Top of Exercise material
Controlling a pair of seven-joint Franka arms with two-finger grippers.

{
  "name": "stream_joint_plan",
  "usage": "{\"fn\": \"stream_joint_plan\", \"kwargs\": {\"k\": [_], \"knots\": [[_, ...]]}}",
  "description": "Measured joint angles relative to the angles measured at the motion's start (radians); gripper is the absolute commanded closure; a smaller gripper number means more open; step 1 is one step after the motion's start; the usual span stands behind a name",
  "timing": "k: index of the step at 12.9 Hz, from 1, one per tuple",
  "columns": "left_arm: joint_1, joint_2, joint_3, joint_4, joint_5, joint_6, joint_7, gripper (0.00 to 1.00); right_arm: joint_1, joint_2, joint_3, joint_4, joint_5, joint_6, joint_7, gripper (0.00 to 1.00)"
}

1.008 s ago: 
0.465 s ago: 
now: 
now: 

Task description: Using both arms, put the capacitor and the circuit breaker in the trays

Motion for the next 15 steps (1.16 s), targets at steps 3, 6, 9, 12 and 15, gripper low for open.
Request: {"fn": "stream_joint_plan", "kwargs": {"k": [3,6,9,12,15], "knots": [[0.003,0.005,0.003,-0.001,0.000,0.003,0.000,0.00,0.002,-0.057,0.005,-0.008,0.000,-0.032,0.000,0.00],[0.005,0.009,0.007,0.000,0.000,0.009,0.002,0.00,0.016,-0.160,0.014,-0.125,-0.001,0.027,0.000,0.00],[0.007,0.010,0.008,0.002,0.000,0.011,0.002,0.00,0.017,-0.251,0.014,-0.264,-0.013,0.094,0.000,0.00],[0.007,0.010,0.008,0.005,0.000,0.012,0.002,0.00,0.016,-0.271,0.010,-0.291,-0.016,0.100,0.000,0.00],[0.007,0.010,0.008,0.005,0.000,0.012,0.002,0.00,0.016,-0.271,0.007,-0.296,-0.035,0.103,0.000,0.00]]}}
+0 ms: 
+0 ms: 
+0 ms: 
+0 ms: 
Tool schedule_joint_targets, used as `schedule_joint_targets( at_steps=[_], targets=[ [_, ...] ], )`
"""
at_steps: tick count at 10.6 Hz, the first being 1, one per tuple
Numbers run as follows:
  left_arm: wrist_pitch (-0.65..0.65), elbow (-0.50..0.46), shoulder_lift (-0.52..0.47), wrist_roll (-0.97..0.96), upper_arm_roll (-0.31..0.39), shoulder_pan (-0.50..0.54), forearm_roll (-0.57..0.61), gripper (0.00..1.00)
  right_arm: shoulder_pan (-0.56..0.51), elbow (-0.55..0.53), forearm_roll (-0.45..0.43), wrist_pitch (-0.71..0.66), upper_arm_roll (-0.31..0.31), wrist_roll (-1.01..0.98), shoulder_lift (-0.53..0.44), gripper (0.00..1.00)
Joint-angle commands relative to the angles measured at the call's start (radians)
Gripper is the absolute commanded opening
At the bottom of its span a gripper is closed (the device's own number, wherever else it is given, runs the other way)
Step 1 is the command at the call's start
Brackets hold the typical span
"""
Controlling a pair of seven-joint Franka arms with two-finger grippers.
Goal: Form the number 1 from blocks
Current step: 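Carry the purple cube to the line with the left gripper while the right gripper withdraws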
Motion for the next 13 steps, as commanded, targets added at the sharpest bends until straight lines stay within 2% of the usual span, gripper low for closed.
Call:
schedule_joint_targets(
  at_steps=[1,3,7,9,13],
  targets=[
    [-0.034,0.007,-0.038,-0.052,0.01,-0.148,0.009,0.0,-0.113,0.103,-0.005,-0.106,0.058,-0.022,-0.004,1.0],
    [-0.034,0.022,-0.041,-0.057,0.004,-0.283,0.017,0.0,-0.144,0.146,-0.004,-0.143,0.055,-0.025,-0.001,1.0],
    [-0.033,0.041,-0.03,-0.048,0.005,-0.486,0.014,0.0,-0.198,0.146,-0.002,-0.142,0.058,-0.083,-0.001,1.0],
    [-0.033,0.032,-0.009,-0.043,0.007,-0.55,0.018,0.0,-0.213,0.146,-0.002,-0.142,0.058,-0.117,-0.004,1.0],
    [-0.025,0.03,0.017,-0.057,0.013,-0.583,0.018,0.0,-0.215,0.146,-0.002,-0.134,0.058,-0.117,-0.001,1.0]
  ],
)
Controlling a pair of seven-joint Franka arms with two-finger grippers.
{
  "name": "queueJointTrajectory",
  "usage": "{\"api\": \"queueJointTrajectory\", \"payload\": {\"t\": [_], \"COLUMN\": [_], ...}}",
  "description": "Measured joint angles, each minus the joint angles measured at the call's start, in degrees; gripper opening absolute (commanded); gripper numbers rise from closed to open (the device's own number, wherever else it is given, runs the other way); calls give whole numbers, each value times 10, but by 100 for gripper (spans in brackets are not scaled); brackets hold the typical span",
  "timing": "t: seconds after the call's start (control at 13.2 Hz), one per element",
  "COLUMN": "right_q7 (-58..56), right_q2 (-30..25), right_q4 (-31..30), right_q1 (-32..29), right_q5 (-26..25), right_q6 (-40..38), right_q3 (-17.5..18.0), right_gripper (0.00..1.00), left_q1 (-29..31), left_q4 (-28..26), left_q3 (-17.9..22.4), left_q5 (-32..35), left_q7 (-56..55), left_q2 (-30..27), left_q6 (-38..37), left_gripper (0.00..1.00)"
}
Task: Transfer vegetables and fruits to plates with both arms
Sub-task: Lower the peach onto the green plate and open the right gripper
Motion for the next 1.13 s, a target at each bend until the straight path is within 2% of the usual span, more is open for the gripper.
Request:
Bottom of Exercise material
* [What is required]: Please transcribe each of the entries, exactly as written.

* [Task solution]:
Controlling a pair of seven-joint Franka arms with two-finger grippers.

{
  "name": "stream_joint_plan",
  "usage": "{\"fn\": \"stream_joint_plan\", \"kwargs\": {\"k\": [_], \"knots\": [[_, ...]]}}",
  "description": "Measured joint angles relative to the angles measured at the motion's start (radians); gripper is the absolute commanded closure; a smaller gripper number means more open; step 1 is one step after the motion's start; the usual span stands behind a name",
  "timing": "k: index of the step at 12.9 Hz, from 1, one per tuple",
  "columns": "left_arm: joint_1, joint_2, joint_3, joint_4, joint_5, joint_6, joint_7, gripper (0.00 to 1.00); right_arm: joint_1, joint_2, joint_3, joint_4, joint_5, joint_6, joint_7, gripper (0.00 to 1.00)"
}

1.008 s ago: 
0.465 s ago: 
now: 
now: 

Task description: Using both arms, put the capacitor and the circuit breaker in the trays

Motion for the next 15 steps (1.16 s), targets at steps 3, 6, 9, 12 and 15, gripper low for open.
Request: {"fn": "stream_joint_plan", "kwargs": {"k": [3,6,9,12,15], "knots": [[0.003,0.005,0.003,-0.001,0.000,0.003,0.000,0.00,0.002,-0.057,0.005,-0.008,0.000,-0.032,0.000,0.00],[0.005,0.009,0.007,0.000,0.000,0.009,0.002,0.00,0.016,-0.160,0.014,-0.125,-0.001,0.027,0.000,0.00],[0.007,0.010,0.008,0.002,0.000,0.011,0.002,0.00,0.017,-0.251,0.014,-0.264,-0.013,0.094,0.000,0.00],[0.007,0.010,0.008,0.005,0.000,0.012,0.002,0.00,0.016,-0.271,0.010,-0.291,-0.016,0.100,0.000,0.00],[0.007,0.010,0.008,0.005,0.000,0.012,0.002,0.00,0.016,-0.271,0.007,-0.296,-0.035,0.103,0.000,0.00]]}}
+0 ms: 
+0 ms: 
+0 ms: 
+0 ms: 
Tool schedule_joint_targets, used as `schedule_joint_targets( at_steps=[_], targets=[ [_, ...] ], )`
"""
at_steps: tick count at 10.6 Hz, the first being 1, one per tuple
Numbers run as follows:
  left_arm: wrist_pitch (-0.65..0.65), elbow (-0.50..0.46), shoulder_lift (-0.52..0.47), wrist_roll (-0.97..0.96), upper_arm_roll (-0.31..0.39), shoulder_pan (-0.50..0.54), forearm_roll (-0.57..0.61), gripper (0.00..1.00)
  right_arm: shoulder_pan (-0.56..0.51), elbow (-0.55..0.53), forearm_roll (-0.45..0.43), wrist_pitch (-0.71..0.66), upper_arm_roll (-0.31..0.31), wrist_roll (-1.01..0.98), shoulder_lift (-0.53..0.44), gripper (0.00..1.00)
Joint-angle commands relative to the angles measured at the call's start (radians)
Gripper is the absolute commanded opening
At the bottom of its span a gripper is closed (the device's own number, wherever else it is given, runs the other way)
Step 1 is the command at the call's start
Brackets hold the typical span
"""
Controlling a pair of seven-joint Franka arms with two-finger grippers.
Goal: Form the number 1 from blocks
Current step: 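Carry the purple cube to the line with the left gripper while the right gripper withdraws
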Motion for the next 13 steps, as commanded, targets added at the sharpest bends until straight lines stay within 2% of the usual span, gripper low for closed.
Call:
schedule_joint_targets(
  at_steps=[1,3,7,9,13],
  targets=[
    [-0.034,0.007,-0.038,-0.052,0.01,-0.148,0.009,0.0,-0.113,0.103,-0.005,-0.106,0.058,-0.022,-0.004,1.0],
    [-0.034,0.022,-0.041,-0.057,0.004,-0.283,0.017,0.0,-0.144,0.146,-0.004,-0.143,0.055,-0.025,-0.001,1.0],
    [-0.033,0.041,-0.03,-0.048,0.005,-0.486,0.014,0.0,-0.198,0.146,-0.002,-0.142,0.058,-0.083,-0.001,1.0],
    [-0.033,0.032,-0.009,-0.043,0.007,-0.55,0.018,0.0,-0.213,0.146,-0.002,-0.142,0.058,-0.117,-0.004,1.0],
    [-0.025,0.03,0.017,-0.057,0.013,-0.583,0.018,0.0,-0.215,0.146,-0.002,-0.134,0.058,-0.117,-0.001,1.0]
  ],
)
Controlling a pair of seven-joint Franka arms with two-finger grippers.
{
  "name": "queueJointTrajectory",
  "usage": "{\"api\": \"queueJointTrajectory\", \"payload\": {\"t\": [_], \"COLUMN\": [_], ...}}",
  "description": "Measured joint angles, each minus the joint angles measured at the call's start, in degrees; gripper opening absolute (commanded); gripper numbers rise from closed to open (the device's own number, wherever else it is given, runs the other way); calls give whole numbers, each value times 10, but by 100 for gripper (spans in brackets are not scaled); brackets hold the typical span",
  "timing": "t: seconds after the call's start (control at 13.2 Hz), one per element",
  "COLUMN": "right_q7 (-58..56), right_q2 (-30..25), right_q4 (-31..30), right_q1 (-32..29), right_q5 (-26..25), right_q6 (-40..38), right_q3 (-17.5..18.0), right_gripper (0.00..1.00), left_q1 (-29..31), left_q4 (-28..26), left_q3 (-17.9..22.4), left_q5 (-32..35), left_q7 (-56..55), left_q2 (-30..27), left_q6 (-38..37), left_gripper (0.00..1.00)"
}
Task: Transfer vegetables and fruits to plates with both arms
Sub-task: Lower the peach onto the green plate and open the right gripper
Motion for the next 1.13 s, a target at each bend until the straight path is within 2% of the usual span, more is open for the gripper.
Request:

No further output is given for this exercise.